Return, from the material below, each line in which "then" occurs.

Given information ▸

**********

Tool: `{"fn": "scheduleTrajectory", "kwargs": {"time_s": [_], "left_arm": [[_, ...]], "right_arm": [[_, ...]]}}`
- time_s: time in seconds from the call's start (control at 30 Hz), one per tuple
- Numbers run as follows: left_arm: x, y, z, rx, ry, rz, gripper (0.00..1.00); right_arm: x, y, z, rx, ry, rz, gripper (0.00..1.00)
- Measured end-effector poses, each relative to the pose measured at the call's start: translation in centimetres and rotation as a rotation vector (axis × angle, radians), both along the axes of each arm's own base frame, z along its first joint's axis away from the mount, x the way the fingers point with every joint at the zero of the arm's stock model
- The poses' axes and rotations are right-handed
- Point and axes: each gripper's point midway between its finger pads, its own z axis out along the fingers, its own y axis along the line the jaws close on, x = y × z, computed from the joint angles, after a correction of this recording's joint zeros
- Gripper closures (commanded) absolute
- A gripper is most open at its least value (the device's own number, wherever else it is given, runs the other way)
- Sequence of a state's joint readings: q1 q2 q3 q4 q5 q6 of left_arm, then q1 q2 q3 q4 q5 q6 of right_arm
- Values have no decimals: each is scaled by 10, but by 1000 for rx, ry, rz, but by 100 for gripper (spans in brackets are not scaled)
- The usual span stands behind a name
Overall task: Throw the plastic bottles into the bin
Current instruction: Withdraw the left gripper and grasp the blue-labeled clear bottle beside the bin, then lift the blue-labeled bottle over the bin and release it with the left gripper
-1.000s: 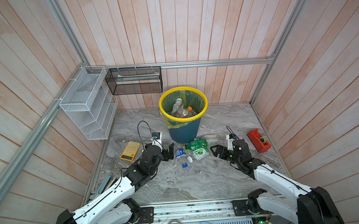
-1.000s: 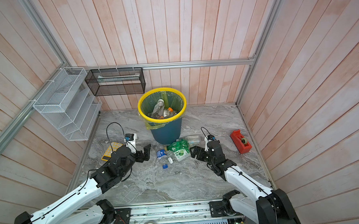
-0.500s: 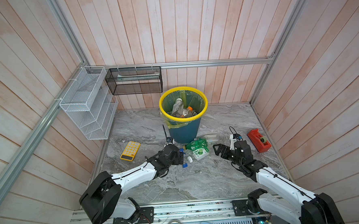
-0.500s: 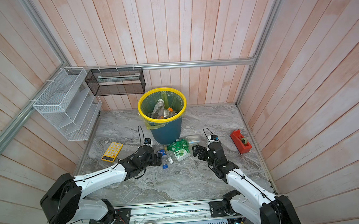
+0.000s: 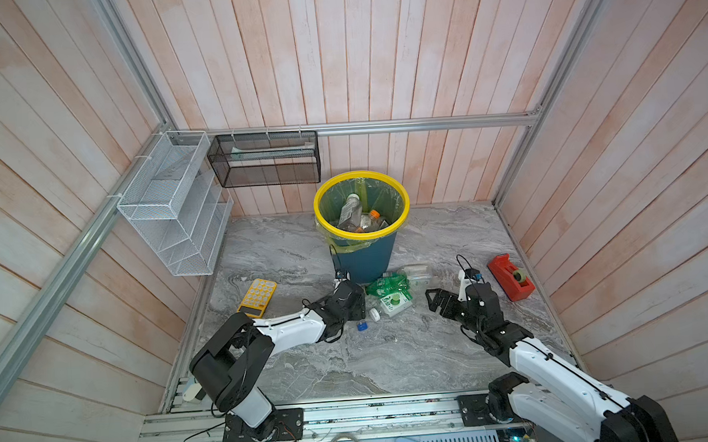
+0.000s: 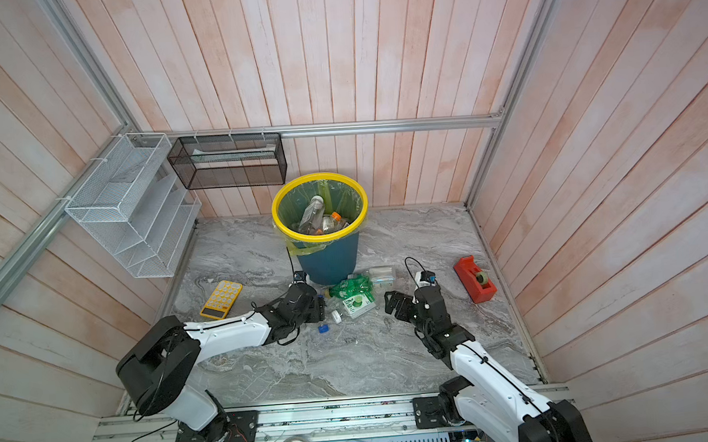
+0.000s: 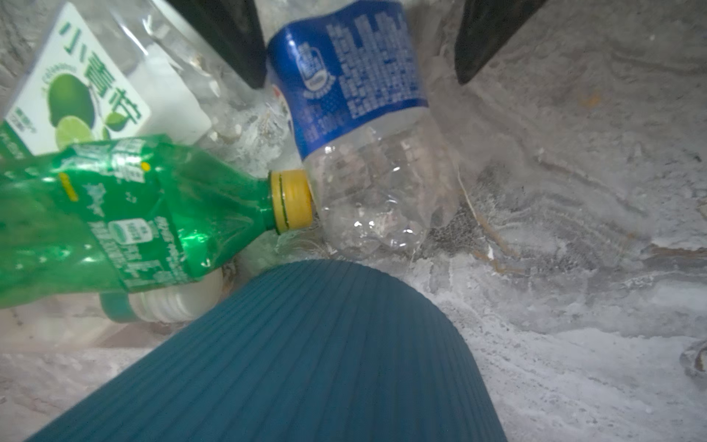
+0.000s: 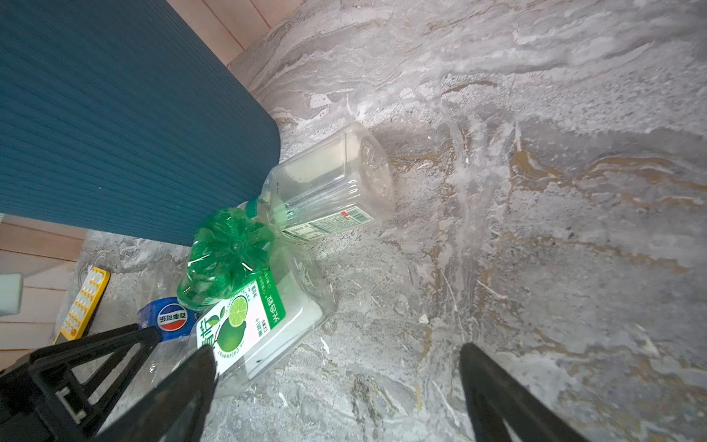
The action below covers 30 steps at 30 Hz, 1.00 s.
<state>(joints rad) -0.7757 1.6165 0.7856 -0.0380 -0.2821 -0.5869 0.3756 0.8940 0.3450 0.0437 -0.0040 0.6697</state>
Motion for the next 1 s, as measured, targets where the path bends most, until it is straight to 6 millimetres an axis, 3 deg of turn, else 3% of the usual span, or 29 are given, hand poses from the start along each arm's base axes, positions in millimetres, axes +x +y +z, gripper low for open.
{"fn": "scheduleTrajectory", "kwargs": {"time_s": [0.07, 0.27, 0.57, 0.73, 1.0], "left_arm": [[0, 4, -1, 16, 0, 9, 32], [-10, 18, -9, 46, 12, 19, 31], [-30, 60, -11, 97, 45, 38, 28], [-26, 65, -8, 94, 45, 29, 25], [-30, 62, -31, 139, 113, -35, 20]], "right_arm": [[-1, -3, -2, -5, 3, -5, 1], [-2, -10, -3, -11, 3, -24, 1], [-1, -14, -1, -10, -9, -35, 1], [-1, -13, -1, -6, -8, -30, 1], [-1, -13, 1, -2, -12, -26, 1]]}}
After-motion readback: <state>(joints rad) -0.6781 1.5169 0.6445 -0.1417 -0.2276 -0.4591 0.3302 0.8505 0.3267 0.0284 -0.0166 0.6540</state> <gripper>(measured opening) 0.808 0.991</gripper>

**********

Response box ▸
- Sequence of a state's joint readings: q1 q2 q3 q4 q5 q6 of left_arm, then q1 q2 q3 q4 q5 q6 of right_arm
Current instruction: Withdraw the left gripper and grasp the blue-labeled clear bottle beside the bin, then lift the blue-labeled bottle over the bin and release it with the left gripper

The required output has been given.